▶ **Task description**
Reproduce, exactly, the lines of the material below from the line containing "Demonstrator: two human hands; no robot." through the line containing "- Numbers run", with both end lines included and nothing else.

▶ **Information shown**

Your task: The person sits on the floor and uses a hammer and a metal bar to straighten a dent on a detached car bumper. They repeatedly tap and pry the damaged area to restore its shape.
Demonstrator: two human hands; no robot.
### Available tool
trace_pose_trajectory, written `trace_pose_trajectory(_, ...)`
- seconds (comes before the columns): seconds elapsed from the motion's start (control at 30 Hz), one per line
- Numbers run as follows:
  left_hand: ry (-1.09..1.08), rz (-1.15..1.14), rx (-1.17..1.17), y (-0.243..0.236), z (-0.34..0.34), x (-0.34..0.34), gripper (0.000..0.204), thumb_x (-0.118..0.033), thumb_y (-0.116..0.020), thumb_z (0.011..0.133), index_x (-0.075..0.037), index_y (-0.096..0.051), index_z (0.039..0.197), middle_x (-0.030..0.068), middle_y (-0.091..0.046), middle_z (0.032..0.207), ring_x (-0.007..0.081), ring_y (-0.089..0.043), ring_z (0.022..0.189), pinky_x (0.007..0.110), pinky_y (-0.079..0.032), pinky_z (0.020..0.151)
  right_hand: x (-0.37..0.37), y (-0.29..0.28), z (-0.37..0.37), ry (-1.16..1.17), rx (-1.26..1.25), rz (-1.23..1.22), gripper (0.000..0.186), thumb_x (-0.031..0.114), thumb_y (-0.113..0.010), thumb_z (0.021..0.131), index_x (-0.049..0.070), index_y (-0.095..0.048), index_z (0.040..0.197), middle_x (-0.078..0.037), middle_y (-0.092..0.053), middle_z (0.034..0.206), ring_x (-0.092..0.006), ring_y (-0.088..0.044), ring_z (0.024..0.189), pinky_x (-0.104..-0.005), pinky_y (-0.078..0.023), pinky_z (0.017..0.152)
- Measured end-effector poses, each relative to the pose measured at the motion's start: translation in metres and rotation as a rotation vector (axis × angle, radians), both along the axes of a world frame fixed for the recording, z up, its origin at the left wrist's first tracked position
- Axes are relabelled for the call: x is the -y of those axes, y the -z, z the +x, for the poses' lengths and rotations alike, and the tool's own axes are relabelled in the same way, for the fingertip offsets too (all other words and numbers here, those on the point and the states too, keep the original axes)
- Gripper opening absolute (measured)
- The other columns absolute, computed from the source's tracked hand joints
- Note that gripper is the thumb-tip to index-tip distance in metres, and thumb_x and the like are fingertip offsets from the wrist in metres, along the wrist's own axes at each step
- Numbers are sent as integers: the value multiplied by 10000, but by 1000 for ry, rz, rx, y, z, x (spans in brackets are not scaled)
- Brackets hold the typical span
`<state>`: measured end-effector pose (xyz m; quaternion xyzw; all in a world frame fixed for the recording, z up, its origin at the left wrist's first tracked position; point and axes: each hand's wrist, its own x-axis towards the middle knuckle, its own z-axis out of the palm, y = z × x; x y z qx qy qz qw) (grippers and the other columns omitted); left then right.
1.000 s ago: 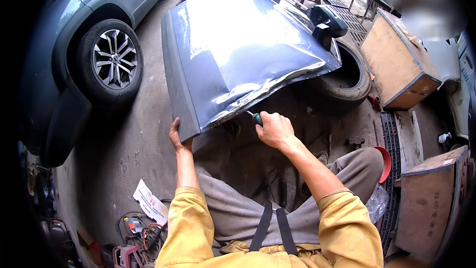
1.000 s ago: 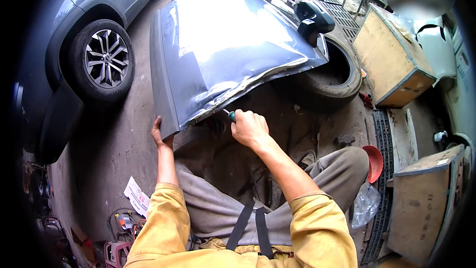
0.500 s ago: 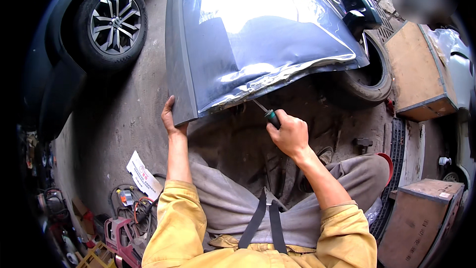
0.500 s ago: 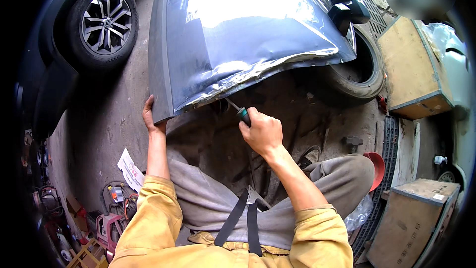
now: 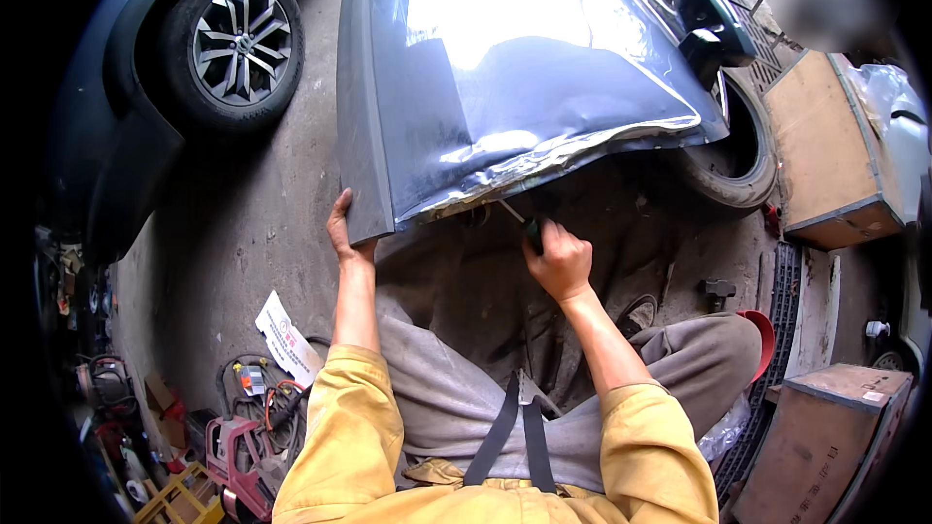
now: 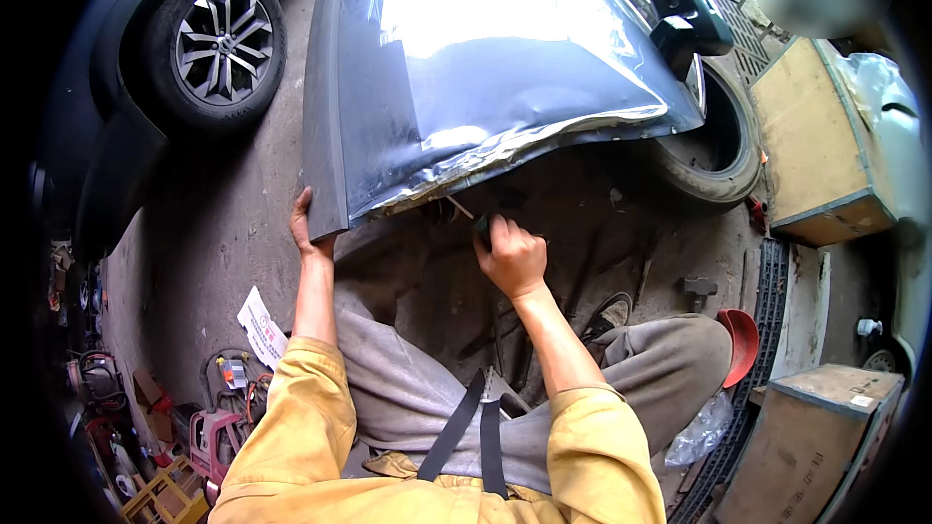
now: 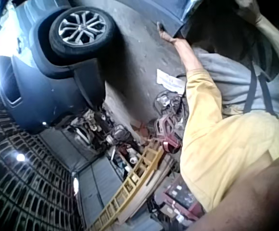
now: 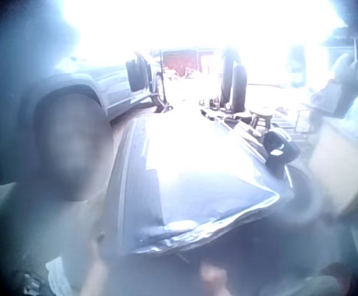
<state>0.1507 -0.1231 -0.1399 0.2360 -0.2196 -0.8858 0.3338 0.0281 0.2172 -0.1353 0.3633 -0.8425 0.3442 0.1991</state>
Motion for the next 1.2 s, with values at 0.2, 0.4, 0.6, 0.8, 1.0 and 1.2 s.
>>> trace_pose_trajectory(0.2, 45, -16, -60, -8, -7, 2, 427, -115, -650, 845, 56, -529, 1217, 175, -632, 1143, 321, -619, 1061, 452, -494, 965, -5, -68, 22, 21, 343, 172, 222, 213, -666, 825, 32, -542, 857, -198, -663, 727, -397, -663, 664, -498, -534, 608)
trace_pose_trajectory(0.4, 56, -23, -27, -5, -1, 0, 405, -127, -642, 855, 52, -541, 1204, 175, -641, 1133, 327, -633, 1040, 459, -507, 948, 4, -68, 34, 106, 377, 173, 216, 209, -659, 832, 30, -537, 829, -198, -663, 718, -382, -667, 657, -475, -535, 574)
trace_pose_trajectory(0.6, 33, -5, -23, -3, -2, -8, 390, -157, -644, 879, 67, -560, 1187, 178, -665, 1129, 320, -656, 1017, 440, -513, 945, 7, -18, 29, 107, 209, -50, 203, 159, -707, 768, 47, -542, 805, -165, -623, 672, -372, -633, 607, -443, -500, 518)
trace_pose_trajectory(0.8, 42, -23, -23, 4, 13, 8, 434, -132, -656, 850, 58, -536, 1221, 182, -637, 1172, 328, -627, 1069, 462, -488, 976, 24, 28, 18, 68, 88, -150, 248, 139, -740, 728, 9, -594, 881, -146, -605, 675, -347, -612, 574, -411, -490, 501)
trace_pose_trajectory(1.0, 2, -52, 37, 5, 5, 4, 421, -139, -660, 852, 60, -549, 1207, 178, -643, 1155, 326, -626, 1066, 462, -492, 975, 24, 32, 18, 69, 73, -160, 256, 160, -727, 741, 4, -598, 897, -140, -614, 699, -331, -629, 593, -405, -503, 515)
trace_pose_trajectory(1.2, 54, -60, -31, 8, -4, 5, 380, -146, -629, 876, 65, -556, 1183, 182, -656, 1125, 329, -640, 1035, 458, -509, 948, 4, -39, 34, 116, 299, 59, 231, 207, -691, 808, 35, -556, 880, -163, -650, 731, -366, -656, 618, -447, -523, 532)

▶ **Expected answer**
Demonstrator: two human hands; no robot.
### Available tool
trace_pose_trajectory, written `trace_pose_trajectory(_, ...)`
- seconds (comes before the columns): seconds elapsed from the motion's start (control at 30 Hz), one per line
- Numbers run as follows:

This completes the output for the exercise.